Prehistoric Pack is a free dinosaur auto battler from Bonepile Studios, published by Champlain College and built by students in eleven weeks. You rip open card packs of dinosaurs, watch them fight automatically, and collect bones to open more packs. It charts on Steam’s New Releases list. At the time of writing, it has one concurrent player.

But the reviews — the reviews are magnificent.

Four user reviews, 100% positive. One comes from a developer who felt “morally required” to disclose their involvement, then casually drops a secret: click the main menu logo six times and you unlock a developer hardmode. They logged 6.8 hours on a game most people will finish in fifteen minutes.

Then there’s the 0.1-hour review, which opens by declaring the game’s effect on their life “cannot be understated” and proceeds through boils, tumors, cysts, and erectile dysfunction before the excerpt cuts off. Whether this is parody, performance art, or genuine medical testimony remains unclear. It is, either way, the most committed Steam review of 2026 so far.
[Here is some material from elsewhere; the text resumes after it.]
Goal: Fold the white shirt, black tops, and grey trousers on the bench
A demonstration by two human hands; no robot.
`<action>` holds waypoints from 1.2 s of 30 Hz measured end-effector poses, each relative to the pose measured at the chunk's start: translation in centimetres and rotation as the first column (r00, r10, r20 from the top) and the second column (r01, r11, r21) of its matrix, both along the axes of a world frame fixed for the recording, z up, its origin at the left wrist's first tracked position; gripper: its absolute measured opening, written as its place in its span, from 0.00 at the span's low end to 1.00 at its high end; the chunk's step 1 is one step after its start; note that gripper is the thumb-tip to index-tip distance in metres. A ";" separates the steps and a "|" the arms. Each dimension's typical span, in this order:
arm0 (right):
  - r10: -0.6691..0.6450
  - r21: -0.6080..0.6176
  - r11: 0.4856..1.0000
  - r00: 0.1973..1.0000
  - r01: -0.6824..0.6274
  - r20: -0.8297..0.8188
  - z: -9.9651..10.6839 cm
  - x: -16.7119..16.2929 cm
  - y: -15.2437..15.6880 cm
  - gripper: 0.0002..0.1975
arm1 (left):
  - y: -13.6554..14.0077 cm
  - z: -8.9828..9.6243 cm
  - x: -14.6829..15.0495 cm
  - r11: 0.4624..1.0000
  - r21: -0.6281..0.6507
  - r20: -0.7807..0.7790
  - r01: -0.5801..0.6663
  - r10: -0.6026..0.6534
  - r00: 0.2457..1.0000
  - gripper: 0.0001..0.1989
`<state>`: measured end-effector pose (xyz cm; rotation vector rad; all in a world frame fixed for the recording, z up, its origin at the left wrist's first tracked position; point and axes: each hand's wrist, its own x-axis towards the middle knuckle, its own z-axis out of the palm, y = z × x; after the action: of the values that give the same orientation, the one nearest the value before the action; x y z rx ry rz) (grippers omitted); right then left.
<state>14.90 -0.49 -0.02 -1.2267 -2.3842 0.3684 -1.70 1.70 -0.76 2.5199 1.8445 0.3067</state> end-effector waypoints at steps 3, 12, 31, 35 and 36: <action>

The third reviewer — 0.7 hours, the clear pragmatist of the group — notes the game is fun but hard to lose and runs out of content after a couple of rounds. Fair, helpful, almost suspiciously normal.

This is the quiet magic of tiny free Steam games. A student project ships, almost nobody plays it, and the handful who do turn the review section into a collaborative art project. The tradition is long and rich: Steam reviews are the internet’s last great unpaid comedy writing workshop, and free games with single-digit player counts tend to attract its most devoted practitioners.

Prehistoric Pack probably won’t change your life, regardless of what the 0.1-hour reviewer claims. But for a free student game with no microtransactions and a secret hardmode, it’s doing just fine. The dinosaurs are incidental. The reviews are the real download.